- Specialty: Obstetrics and gynaecology

= Cervical weakness =

Cervical weakness, also called cervical incompetence or cervical insufficiency, is a medical condition of pregnancy in which the cervix begins to dilate (widen) and efface (thin) before the pregnancy has reached term. Definitions of cervical weakness vary, but one that is frequently used is the inability of the uterine cervix to retain a pregnancy in the absence of the signs and symptoms of clinical contractions, or labor, or both in the second trimester.

Cervical weakness may cause miscarriage or preterm birth during the second and third trimesters. It has been estimated that cervical insufficiency complicates about 1% of pregnancies, and that it is a cause in about 8% of women with second trimester recurrent miscarriages.

A sign of cervical weakness is funneling at the internal orifice of the uterus, which is a dilation of the cervical canal at this location.

In cases of cervical weakness, dilation and effacement of the cervix may occur without pain or uterine contractions. In a normal pregnancy, dilation and effacement occurs in response to uterine contractions. Cervical weakness becomes a problem when the cervix is pushed to open by the growing pressure in the uterus as pregnancy progresses. If the responses are not halted, rupture of the membranes and birth of a premature baby can result.

The older terminology is perceived as blaming the woman for the miscarriage, as if she were an incompetent or insufficient person.

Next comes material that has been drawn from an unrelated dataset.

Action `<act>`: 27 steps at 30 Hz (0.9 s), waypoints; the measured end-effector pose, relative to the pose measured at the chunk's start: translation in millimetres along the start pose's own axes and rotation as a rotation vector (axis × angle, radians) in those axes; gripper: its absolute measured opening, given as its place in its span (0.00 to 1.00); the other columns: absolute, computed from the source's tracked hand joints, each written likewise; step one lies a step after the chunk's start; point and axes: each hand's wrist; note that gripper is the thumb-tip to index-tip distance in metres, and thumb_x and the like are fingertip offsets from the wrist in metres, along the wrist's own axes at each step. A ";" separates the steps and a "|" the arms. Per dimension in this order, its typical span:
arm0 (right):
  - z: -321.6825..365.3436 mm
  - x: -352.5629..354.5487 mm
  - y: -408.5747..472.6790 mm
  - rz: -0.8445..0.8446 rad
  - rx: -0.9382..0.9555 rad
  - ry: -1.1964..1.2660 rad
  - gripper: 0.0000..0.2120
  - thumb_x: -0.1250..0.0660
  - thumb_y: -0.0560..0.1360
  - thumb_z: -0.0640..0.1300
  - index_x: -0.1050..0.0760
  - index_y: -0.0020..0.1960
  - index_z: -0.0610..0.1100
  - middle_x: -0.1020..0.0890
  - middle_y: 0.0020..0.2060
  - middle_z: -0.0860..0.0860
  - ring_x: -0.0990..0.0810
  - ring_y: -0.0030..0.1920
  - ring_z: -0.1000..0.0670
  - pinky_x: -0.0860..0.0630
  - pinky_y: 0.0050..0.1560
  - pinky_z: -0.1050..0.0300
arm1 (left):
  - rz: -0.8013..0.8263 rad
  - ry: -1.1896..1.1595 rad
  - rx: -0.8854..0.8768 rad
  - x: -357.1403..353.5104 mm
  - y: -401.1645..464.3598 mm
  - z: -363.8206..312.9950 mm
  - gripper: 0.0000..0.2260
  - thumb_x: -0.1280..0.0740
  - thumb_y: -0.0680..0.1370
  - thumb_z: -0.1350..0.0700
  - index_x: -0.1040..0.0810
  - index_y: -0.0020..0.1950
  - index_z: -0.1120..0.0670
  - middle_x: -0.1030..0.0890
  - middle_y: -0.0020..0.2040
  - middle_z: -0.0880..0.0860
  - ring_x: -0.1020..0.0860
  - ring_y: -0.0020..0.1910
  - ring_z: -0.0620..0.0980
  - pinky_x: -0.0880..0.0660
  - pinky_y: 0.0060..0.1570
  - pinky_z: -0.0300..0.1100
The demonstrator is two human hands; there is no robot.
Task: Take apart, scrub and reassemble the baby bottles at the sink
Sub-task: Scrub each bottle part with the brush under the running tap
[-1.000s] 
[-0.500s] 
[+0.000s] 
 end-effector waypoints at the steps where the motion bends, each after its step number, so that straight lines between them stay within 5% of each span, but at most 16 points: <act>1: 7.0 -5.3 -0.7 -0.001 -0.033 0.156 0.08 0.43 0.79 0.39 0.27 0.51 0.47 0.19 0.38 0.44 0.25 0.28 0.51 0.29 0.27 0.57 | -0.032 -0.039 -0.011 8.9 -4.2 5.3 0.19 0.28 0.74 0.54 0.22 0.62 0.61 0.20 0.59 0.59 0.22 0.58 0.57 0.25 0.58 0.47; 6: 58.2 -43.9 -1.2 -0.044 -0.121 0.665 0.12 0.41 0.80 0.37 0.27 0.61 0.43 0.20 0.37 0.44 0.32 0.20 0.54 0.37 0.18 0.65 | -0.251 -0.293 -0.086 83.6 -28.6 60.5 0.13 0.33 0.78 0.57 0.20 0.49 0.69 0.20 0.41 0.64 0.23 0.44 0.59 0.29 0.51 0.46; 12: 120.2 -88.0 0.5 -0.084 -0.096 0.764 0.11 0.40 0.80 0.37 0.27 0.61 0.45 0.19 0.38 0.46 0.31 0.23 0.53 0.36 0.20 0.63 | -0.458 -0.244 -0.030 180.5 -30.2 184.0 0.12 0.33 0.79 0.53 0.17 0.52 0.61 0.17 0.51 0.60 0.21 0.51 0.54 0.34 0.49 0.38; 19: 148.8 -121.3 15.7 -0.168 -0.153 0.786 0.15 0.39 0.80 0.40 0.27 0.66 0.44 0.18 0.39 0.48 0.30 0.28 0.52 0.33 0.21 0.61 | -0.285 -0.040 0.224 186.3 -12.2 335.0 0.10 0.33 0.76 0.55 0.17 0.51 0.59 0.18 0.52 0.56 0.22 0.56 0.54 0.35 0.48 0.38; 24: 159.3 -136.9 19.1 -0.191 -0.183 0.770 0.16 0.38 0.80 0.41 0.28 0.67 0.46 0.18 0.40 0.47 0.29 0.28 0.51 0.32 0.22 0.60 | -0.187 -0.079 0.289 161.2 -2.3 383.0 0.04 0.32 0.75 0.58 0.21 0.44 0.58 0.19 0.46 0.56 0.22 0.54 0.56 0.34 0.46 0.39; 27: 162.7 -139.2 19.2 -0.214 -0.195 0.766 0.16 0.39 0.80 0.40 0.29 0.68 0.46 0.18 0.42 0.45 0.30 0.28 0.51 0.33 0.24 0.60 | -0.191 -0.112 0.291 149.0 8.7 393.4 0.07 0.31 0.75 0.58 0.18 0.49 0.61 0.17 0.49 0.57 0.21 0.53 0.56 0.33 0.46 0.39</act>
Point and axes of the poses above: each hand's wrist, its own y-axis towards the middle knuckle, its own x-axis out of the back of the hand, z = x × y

Consequently, cervical weakness is the recommended term.

==Risk factors==
Risk factors for premature birth or stillbirth due to cervical weakness include:
- diagnosis of cervical weakness in a previous pregnancy
- previous preterm premature rupture of membranes
- history of conization (cervical biopsy)
- diethylstilbestrol exposure, which can cause anatomical defects, and
- uterine anomalies

==Diagnosis==
Diagnosis of cervical weakness can be challenging and is based on a history of painless cervical dilation usually after the first trimester without contractions or labor and in the absence of other clear pathology. In addition to history, some providers use assessment of cervical length in second trimester to identify cervical shortening using ultrasound. However, short cervical length has actually been shown to be a marker of preterm birth rather than cervical weakness.

Other diagnostic tests that have been suggested which have not been validated include hysterosalpingography and radiographic imaging of balloon traction on the cervix, assessment of the patulous cervix with Hegar or Pratt dilators, the use of a balloon elastance test, and use of graduated cervical dilators to calculate a cervical resistance index.

Normally, the cervix should be at least 30 mm in length. Cervical weakness is variably defined. However, a common definition is a cervical length of less than 25 mm at or before 24 weeks of gestational age. The risk of preterm birth is inversely proportional to cervical length:
- Less than 25 mm; 18% risk of preterm birth
- Less than 20 mm; 25% risk of preterm birth
- Less than 15 mm; 50% risk of preterm birth

==Treatment==
Cervical weakness is not generally treated except when it appears to threaten a pregnancy. Cervical weakness can be treated using cervical cerclage, a surgical technique that reinforces the cervical muscle by placing sutures above the opening of the cervix to narrow the cervical canal.

Cerclage procedures usually entail closing the cervix through the vagina with the aid of a speculum. Another approach involves performing the cerclage through an abdominal incision. Transabdominal cerclage of the cervix makes it possible to place the stitch exactly at the level that is needed. It can be carried out when the cervix is very short, effaced or totally distorted. Cerclages are usually performed between weeks 12 to 14 of the pregnancy. The sutures are removed between weeks 36 and 38 to avoid problems during labor.

The complications described in the literature have been rare: hemorrhage from damage to the veins at the time of the procedure; and fetal death due to uterine vessels occlusion.

No significant differences in pregnancy outcomes were found in a study evaluating pregnancy outcomes after cervical conization. This study suggests for women with cervical insufficiency due to prior cone biopsy, cerclage is not superior to no intervention. As cerclage can induce preterm contractions without preventing premature delivery, makes the recommendation that it be used sparingly in women with a history of conization.

A cervical pessary is being studied as an alternative to cervical cerclage since there are fewer potential complications. A silicone ring is placed at the opening to the cervix early in the pregnancy, and removed later in the pregnancy prior to the time of expected delivery. Further study is needed to determine whether a cervical pessary is equal or superior to current management.